> _REQUIREMENT_
From the entries below, tally the lines with "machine" in them and reply with that figure only.
-------- DATA TO PROCESS --------
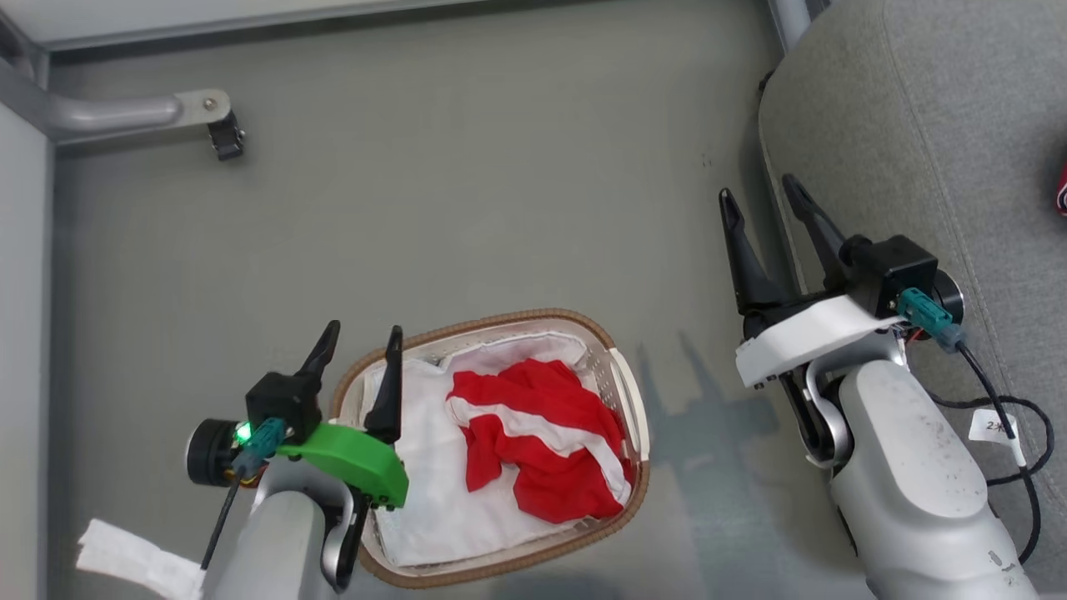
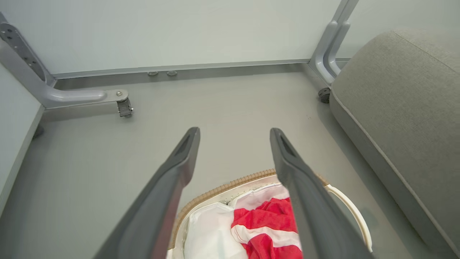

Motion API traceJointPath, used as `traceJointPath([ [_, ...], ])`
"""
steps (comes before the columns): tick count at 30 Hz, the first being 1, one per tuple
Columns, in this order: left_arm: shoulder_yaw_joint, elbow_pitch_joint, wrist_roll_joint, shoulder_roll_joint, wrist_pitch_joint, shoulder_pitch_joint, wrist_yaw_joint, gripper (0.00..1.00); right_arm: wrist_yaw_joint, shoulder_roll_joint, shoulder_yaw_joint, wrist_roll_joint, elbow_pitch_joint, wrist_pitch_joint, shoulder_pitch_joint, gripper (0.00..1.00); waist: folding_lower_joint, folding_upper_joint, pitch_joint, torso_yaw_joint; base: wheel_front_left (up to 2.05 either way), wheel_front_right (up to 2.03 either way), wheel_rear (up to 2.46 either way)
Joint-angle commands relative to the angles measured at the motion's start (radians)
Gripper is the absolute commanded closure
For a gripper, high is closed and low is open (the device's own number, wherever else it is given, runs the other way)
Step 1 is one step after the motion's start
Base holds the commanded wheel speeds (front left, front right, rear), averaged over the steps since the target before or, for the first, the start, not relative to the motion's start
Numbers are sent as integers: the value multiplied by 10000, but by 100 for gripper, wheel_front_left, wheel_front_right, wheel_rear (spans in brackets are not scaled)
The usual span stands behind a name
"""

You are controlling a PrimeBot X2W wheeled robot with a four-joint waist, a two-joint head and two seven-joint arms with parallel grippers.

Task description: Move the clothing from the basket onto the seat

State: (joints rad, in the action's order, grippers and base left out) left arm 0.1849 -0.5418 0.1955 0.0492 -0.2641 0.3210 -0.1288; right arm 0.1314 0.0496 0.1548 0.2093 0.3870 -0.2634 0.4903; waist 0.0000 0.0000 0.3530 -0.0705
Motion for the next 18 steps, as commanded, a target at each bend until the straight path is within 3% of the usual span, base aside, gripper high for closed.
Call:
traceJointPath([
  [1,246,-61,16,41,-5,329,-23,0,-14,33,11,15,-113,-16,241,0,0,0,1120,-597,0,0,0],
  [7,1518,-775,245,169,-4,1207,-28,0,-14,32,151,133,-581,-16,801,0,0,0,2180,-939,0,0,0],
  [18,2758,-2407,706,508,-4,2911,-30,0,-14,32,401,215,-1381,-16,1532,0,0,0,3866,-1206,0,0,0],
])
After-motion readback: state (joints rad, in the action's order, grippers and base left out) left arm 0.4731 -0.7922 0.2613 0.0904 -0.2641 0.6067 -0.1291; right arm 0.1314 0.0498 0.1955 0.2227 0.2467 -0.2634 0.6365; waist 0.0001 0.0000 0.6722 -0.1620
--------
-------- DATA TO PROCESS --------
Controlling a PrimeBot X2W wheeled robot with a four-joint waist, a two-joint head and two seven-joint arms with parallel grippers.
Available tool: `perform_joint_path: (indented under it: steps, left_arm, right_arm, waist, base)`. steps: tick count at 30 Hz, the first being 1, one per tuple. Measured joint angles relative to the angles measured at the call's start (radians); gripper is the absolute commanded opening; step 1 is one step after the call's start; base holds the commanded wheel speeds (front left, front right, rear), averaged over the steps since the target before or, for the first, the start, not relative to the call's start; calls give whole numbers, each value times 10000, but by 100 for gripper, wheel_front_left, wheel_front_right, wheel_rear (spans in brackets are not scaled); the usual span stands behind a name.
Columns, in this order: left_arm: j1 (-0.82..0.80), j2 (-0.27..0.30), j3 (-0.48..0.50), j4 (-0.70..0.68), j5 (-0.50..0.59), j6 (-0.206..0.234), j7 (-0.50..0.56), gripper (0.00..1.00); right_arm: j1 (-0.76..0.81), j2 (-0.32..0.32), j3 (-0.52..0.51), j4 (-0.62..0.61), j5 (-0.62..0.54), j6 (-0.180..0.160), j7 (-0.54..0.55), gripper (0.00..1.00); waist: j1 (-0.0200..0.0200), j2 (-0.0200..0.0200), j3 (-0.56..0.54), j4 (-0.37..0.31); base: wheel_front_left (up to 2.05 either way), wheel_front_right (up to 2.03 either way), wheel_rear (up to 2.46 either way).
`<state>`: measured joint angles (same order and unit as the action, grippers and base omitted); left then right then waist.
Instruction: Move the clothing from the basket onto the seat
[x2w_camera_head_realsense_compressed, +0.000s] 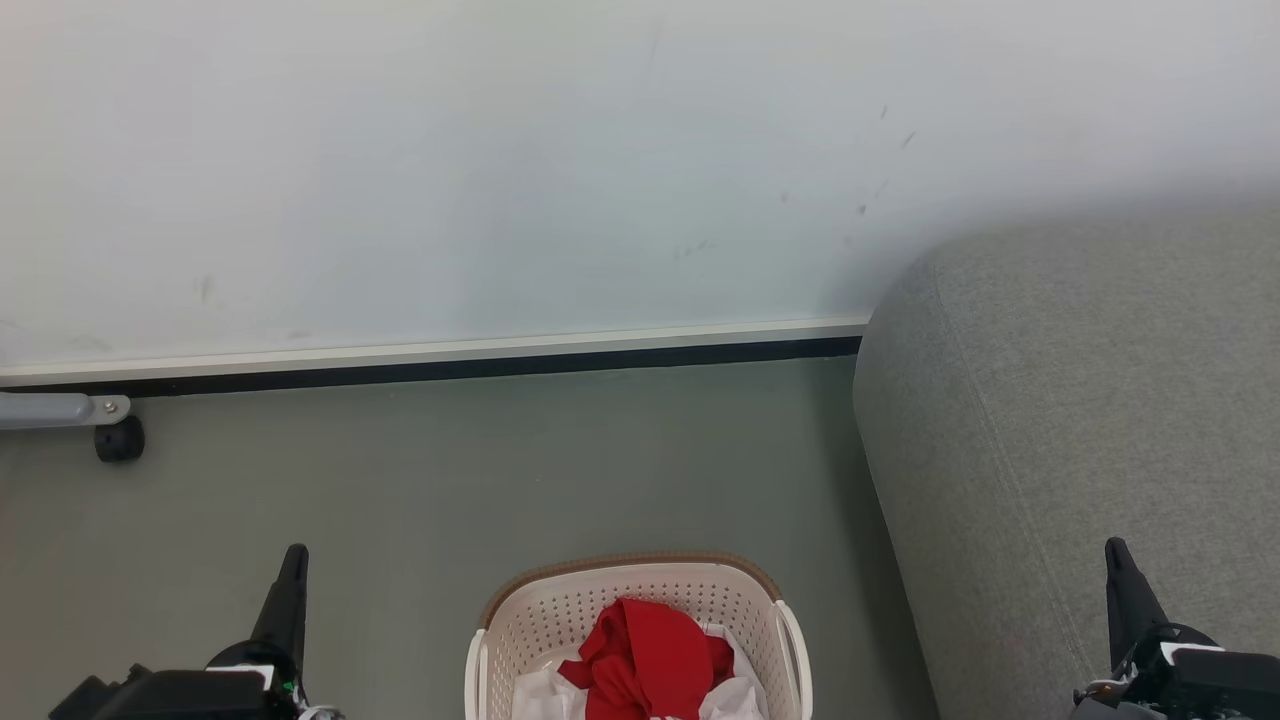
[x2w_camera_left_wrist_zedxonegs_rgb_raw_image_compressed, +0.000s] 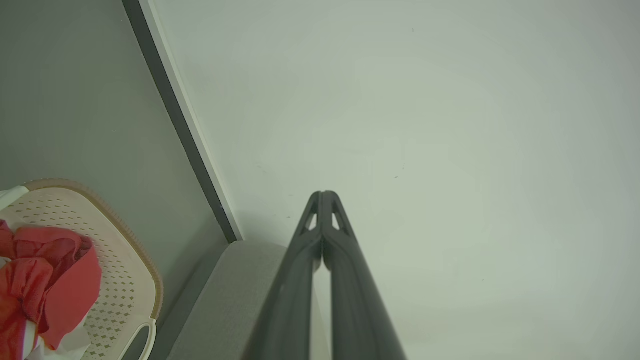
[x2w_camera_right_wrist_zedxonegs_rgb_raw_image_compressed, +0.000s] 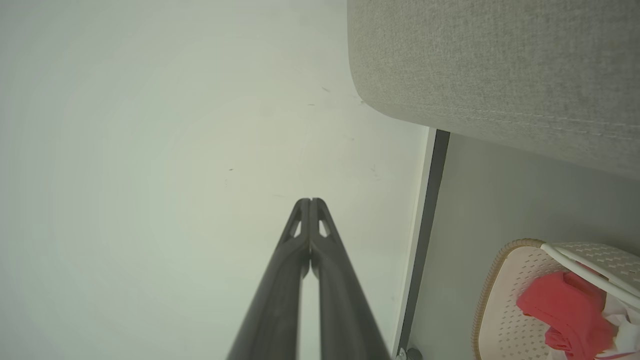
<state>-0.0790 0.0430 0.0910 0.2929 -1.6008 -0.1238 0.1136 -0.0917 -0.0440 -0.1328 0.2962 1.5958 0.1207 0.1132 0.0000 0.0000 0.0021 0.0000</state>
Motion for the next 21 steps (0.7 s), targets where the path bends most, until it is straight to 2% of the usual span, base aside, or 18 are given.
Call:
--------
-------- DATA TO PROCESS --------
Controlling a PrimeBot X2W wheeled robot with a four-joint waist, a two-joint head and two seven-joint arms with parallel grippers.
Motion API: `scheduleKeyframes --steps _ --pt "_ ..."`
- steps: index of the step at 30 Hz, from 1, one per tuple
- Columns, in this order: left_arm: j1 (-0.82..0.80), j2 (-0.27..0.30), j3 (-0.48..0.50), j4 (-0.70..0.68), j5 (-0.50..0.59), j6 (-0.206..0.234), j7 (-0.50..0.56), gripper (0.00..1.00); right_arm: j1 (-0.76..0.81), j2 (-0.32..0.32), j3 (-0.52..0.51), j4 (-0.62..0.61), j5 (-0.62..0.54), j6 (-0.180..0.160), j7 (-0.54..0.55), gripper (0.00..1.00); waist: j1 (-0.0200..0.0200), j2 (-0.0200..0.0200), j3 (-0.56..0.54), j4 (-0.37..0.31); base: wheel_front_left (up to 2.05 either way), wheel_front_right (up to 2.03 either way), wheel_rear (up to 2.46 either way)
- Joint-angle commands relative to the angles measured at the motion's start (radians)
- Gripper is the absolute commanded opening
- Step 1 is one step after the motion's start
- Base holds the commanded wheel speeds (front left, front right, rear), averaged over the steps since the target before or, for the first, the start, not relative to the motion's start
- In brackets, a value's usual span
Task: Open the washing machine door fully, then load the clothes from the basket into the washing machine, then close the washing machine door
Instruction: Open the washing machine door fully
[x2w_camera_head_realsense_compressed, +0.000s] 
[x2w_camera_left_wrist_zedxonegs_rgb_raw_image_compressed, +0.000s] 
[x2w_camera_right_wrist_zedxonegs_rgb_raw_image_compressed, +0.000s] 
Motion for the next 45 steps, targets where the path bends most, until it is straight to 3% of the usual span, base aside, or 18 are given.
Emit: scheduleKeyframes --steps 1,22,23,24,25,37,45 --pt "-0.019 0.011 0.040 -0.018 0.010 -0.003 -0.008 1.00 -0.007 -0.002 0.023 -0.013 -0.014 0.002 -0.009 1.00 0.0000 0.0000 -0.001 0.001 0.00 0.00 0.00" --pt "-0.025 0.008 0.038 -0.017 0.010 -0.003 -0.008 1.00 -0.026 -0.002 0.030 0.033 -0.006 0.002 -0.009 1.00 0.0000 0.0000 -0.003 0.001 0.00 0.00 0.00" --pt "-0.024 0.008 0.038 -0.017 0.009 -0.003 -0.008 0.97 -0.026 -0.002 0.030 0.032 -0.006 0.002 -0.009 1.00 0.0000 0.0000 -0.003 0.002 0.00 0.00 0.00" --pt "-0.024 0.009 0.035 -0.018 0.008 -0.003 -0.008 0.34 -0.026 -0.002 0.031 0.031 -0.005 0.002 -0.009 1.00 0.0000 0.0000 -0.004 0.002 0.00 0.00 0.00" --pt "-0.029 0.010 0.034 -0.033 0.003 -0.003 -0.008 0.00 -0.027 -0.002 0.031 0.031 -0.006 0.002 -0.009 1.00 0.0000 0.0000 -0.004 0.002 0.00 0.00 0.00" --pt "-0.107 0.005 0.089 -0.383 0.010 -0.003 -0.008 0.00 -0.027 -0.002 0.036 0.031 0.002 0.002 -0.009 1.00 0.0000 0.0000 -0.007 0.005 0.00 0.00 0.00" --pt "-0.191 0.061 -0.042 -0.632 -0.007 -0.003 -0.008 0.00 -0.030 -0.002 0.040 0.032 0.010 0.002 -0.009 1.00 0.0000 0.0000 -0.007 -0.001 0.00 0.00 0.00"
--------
> _RESULT OF THE TASK_
2